中に入っていた一枚の紙は、私にいくつもの問いを投げかけてくる。現在の就労状況、求職活動の有無、心身の状態。思考の檻の窓を無数に用意して、私の人生をいくつかの項目に分類しようとしてくる。私はペンを握ったまま、動けなくなった。

どの窓も、私の現実を正しく掬い取ってはくれない。「はい」と「いいえ」の間に広がる、広大なグレーの領域。私の日々は、そのどちらでもないここに横たわっている。

複雑で、矛盾を抱えたまま停滞しているこの状態を、四角い枠の中に押し込めるにはどうすれば良いのだろう。社会というシステムの言語は、私を表現するのに、あまりに不自由な代物だった。

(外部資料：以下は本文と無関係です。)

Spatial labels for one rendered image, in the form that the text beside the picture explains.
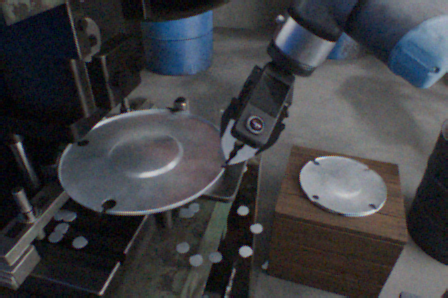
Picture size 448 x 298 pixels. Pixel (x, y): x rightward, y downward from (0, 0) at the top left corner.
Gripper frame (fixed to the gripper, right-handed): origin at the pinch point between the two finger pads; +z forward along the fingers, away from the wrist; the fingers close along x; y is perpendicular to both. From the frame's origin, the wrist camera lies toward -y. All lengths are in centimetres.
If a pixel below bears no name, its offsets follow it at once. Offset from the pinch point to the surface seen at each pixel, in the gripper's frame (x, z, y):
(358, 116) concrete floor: -82, 49, 163
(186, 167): 5.5, 4.0, -1.8
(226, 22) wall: 34, 97, 333
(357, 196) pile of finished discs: -49, 25, 44
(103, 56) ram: 22.3, -9.4, -4.2
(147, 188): 9.5, 5.8, -8.0
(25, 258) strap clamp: 20.3, 16.3, -21.0
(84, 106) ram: 22.4, -2.1, -6.6

 私は、ゆっくりとペンを置く。申請書を書き上げることは、彼らが理解できる言葉に翻訳し、私という存在を単純化する作業に他ならない。それは、救済という型に自らを嵌めにいく行為のように思えて、先に進むことができなかった。

窓の外では、名前も知らない鳥がそこの電線にとまって、意味もなく首を傾げている。向かいのアパートの壁にできた染みは、何の生産性も示さずにただそこにある。世界は、価値や意味を問われることなく存在しているもので満ちていた。

息を吸って肺が膨らみ、わずかに胸が熱を持つ。息を吐いて肺が縮み、漂う塵を小さく揺らす。

生産も消費も介さない、ただの生命活動。社会の血流とは別に、私の内側を巡る脈動がここにある。私はそのかすかな温かさだけを感じながら、ただ、ここにいる。